DIRECTIONS FOR THIS TASK.
From the entries below, copy every line that has the word "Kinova".

INFORMATION SUPPLIED below:

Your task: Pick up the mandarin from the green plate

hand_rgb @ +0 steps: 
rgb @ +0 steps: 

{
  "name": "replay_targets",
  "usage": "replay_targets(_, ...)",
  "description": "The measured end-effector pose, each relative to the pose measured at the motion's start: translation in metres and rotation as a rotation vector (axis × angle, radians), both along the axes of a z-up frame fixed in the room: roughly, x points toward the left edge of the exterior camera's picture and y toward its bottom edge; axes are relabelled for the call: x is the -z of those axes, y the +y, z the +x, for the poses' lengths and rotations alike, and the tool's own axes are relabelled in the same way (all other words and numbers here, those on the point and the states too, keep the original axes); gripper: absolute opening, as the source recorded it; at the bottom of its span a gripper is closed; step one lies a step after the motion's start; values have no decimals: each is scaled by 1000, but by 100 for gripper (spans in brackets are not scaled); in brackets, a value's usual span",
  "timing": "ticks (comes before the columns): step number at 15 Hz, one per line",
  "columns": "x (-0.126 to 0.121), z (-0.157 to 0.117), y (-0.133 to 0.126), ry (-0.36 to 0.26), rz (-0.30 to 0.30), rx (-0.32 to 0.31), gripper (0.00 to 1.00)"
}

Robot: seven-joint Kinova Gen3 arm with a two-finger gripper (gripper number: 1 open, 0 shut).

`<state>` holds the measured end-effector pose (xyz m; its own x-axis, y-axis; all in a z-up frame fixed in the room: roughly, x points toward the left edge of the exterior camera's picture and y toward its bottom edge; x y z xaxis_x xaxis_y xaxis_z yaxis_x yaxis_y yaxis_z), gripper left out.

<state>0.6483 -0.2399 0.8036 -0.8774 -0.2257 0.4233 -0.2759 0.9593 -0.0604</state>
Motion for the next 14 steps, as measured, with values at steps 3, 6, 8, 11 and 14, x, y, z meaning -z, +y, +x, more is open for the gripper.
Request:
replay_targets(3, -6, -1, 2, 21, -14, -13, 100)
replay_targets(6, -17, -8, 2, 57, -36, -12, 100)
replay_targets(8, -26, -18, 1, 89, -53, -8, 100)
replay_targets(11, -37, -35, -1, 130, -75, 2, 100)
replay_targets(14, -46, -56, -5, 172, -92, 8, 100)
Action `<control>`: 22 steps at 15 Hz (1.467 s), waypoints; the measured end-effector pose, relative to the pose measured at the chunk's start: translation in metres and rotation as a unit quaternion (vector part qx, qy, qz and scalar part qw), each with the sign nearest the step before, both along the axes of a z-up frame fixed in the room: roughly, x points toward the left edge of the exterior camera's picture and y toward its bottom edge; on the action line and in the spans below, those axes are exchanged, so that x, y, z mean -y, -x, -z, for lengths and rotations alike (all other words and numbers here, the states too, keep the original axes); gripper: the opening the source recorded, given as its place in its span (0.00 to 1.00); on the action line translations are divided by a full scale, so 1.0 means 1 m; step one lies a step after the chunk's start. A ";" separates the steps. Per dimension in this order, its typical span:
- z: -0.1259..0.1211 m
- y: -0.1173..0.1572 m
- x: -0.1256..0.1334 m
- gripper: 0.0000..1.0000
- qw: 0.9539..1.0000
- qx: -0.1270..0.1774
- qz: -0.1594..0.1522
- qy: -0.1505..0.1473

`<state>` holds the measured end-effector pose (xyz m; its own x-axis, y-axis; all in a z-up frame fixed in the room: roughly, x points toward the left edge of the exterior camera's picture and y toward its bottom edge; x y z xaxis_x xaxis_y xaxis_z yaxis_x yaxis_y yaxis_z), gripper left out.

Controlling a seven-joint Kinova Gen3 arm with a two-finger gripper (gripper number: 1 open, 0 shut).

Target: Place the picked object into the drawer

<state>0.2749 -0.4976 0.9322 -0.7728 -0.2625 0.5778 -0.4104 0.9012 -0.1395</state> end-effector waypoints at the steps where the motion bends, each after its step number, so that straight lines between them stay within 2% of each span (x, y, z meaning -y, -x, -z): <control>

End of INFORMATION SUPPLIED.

WRITTEN RESPONSE.
Robot: seven-joint Kinova Gen3 arm with a two-finger gripper (gripper number: 1 open, 0 shut).
Controlling a seven-joint Kinova Gen3 arm with a two-finger gripper (gripper number: 1 open, 0 shut).

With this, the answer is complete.